## TASK DESCRIPTION
Using the data below, show every line where the word "along" occurs.

Content starts

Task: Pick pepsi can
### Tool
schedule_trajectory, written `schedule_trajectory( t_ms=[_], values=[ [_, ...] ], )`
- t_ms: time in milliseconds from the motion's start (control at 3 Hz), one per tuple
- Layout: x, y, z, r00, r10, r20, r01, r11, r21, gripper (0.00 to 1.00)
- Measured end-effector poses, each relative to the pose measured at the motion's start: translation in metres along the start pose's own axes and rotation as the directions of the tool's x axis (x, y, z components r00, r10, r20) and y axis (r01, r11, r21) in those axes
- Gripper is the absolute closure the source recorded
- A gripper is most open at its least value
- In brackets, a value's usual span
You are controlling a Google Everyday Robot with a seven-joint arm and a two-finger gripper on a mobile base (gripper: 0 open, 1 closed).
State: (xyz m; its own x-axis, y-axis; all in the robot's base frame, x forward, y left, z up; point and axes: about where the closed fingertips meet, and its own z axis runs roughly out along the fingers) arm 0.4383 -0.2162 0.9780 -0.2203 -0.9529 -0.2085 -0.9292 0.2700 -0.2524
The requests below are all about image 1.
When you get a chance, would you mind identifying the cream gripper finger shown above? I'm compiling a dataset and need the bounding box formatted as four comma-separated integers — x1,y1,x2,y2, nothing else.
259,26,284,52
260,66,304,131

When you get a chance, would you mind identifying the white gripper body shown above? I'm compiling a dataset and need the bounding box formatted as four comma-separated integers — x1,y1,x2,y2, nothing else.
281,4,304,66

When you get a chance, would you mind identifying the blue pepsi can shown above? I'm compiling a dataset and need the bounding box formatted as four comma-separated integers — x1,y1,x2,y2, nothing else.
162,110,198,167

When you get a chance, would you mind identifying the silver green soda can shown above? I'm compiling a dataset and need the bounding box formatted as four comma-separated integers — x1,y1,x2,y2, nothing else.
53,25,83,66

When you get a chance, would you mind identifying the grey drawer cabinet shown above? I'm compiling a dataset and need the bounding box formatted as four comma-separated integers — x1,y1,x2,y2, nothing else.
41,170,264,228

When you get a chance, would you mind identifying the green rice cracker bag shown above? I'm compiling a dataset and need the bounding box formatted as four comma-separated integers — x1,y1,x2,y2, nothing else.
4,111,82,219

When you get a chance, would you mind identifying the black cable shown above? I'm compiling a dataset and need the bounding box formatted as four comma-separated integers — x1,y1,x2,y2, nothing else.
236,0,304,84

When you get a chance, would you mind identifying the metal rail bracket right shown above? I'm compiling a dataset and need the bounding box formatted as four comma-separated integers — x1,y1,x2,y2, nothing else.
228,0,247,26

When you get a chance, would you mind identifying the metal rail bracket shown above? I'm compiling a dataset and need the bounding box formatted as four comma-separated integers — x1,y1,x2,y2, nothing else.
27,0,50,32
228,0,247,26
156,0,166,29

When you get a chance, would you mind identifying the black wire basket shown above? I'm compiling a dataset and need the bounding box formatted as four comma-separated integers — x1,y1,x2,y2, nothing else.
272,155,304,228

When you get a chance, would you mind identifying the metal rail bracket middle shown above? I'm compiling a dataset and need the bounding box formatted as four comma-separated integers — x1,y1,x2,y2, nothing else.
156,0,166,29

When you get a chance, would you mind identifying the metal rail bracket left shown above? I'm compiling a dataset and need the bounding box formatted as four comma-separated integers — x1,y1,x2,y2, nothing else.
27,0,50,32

Content ends

## ANSWER BELOW
- Measured end-effector poses, each relative to the pose measured at the motion's start: translation in metres along the start pose's own axes and rotation as the directions of the tool's x axis (x, y, z components r00, r10, r20) and y axis (r01, r11, r21) in those axes
State: (xyz m; its own x-axis, y-axis; all in the robot's base frame, x forward, y left, z up; point and axes: about where the closed fingertips meet, and its own z axis runs roughly out along the fingers) arm 0.4383 -0.2162 0.9780 -0.2203 -0.9529 -0.2085 -0.9292 0.2700 -0.2524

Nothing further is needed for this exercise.